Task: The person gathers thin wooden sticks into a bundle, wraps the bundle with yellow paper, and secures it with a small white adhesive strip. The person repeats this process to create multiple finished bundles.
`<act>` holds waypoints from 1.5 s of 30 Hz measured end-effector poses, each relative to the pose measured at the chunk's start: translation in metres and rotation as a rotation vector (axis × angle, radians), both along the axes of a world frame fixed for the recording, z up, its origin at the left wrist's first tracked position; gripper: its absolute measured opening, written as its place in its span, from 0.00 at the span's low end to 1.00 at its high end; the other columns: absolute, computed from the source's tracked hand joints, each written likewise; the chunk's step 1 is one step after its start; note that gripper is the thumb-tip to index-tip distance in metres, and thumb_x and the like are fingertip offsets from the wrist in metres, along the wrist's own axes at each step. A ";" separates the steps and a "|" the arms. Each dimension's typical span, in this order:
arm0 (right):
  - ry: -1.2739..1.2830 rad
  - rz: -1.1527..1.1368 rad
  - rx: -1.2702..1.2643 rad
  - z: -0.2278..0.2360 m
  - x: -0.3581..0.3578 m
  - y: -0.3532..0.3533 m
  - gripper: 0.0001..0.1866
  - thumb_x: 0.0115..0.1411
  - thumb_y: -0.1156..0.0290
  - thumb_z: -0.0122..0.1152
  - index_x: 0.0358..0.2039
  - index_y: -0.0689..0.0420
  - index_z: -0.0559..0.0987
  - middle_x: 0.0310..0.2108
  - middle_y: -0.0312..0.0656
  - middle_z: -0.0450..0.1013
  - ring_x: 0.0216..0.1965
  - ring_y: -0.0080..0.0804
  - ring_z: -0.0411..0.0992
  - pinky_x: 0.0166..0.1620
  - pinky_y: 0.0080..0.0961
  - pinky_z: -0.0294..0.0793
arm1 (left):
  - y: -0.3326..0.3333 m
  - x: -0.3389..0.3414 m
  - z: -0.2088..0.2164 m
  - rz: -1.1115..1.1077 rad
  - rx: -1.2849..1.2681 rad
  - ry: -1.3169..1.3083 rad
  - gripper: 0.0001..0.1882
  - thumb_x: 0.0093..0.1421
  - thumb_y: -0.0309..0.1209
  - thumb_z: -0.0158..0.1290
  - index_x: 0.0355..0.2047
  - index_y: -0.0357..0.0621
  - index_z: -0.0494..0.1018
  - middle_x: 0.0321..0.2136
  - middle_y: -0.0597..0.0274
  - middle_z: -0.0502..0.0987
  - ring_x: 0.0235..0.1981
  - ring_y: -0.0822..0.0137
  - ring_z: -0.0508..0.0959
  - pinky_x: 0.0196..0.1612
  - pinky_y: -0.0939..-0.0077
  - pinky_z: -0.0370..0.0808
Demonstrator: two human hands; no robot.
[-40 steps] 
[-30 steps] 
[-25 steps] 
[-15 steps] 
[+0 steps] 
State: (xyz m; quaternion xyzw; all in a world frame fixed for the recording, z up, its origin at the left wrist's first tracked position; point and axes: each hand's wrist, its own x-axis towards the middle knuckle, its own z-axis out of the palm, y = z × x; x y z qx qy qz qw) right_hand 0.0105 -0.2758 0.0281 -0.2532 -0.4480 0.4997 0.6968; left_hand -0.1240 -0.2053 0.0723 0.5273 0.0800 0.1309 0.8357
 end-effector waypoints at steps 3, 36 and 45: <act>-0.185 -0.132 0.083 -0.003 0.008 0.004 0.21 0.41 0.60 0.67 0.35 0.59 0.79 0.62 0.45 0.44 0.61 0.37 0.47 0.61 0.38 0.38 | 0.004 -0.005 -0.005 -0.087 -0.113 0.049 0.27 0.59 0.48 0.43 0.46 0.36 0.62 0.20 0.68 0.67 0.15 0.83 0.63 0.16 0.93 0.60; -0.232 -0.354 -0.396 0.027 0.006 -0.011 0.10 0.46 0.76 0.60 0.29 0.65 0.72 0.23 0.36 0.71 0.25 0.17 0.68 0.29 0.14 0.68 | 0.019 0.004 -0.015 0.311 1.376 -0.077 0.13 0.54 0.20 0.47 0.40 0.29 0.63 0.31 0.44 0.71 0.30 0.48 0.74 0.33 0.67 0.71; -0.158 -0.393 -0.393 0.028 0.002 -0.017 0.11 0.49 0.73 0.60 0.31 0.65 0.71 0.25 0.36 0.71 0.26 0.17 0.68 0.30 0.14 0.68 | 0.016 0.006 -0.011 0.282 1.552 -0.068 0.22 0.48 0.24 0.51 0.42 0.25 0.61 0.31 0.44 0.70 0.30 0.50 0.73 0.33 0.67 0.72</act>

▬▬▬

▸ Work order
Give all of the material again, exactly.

▸ Exercise output
Task: The person gathers thin wooden sticks into a bundle, wraps the bundle with yellow paper, and secures it with a small white adhesive strip. The person repeats this process to create multiple finished bundles.
`<act>` holds waypoints from 1.5 s of 30 Hz measured end-effector poses, each relative to the pose measured at the chunk's start: translation in metres and rotation as a rotation vector (axis × angle, radians), both along the axes of a world frame fixed for the recording, z up, its origin at the left wrist's first tracked position; gripper: its absolute measured opening, written as its place in its span, from 0.00 at the span's low end to 1.00 at its high end; the other columns: absolute, computed from the source's tracked hand joints, each written likewise; the chunk's step 1 is one step after its start; note that gripper is the thumb-tip to index-tip distance in metres, and thumb_x and the like are fingertip offsets from the wrist in metres, along the wrist's own axes at each step. A ";" separates the steps and a "|" the arms. Each dimension's typical span, in this order:
arm0 (right):
  - ry: -1.2739..1.2830 rad
  - rz: -1.1527..1.1368 rad
  - rx: -1.2702..1.2643 rad
  - z: -0.2278..0.2360 m
  - x: -0.3581..0.3578 m
  - y: -0.3532..0.3533 m
  - gripper: 0.0001..0.1866
  - thumb_x: 0.0115..0.1411
  - thumb_y: -0.1156..0.0290
  - thumb_z: -0.0122..0.1152
  - index_x: 0.0358..0.2039
  - index_y: -0.0689..0.0420
  - index_z: -0.0559..0.0987
  - middle_x: 0.0310..0.2108
  - middle_y: -0.0312..0.0656
  - middle_z: -0.0450..0.1013
  - ring_x: 0.0216..0.1965
  - ring_y: -0.0080..0.0804
  - ring_z: -0.0411..0.0992
  - pinky_x: 0.0166..0.1620
  - pinky_y: 0.0080..0.0961
  - pinky_z: -0.0294..0.0793
arm1 (left):
  - y: -0.3326..0.3333 m
  - x: -0.3389..0.3414 m
  - z: -0.2088..0.2164 m
  - rz: -1.1115..1.1077 rad
  - rx: -1.2849..1.2681 rad
  - ry: -1.3169..1.3083 rad
  - gripper: 0.0001..0.1882
  - thumb_x: 0.0093..0.1421
  - thumb_y: -0.0309..0.1209
  - thumb_z: -0.0158..0.1290
  - index_x: 0.0355..0.2047
  - index_y: -0.0357..0.0621
  - index_z: -0.0494..0.1018
  - middle_x: 0.0321..0.2136
  - middle_y: -0.0597..0.0274
  - middle_z: -0.0502..0.0987
  - ring_x: 0.0235..0.1981
  - ring_y: -0.0822..0.0137
  - ring_z: -0.0508..0.0959
  - pinky_x: 0.0196..0.1612
  - pinky_y: -0.0939..-0.0077
  - pinky_z: -0.0370..0.0808
Demonstrator: two human hands; no robot.
[-40 steps] 
[-30 steps] 
[-25 steps] 
[-15 steps] 
[+0 steps] 
State: (xyz m; quaternion xyzw; all in a world frame fixed for the recording, z up, its origin at the left wrist's first tracked position; point and axes: each hand's wrist, its own x-axis towards the middle knuckle, its own z-axis out of the palm, y = z × x; x y z qx qy qz qw) right_hand 0.0105 -0.2758 0.0281 -0.2532 -0.4480 0.4997 0.6968; left_hand -0.1240 -0.2053 0.0723 0.5273 0.0800 0.1309 0.8357
 end-effector waypoints at steps 3, 36 and 45: <act>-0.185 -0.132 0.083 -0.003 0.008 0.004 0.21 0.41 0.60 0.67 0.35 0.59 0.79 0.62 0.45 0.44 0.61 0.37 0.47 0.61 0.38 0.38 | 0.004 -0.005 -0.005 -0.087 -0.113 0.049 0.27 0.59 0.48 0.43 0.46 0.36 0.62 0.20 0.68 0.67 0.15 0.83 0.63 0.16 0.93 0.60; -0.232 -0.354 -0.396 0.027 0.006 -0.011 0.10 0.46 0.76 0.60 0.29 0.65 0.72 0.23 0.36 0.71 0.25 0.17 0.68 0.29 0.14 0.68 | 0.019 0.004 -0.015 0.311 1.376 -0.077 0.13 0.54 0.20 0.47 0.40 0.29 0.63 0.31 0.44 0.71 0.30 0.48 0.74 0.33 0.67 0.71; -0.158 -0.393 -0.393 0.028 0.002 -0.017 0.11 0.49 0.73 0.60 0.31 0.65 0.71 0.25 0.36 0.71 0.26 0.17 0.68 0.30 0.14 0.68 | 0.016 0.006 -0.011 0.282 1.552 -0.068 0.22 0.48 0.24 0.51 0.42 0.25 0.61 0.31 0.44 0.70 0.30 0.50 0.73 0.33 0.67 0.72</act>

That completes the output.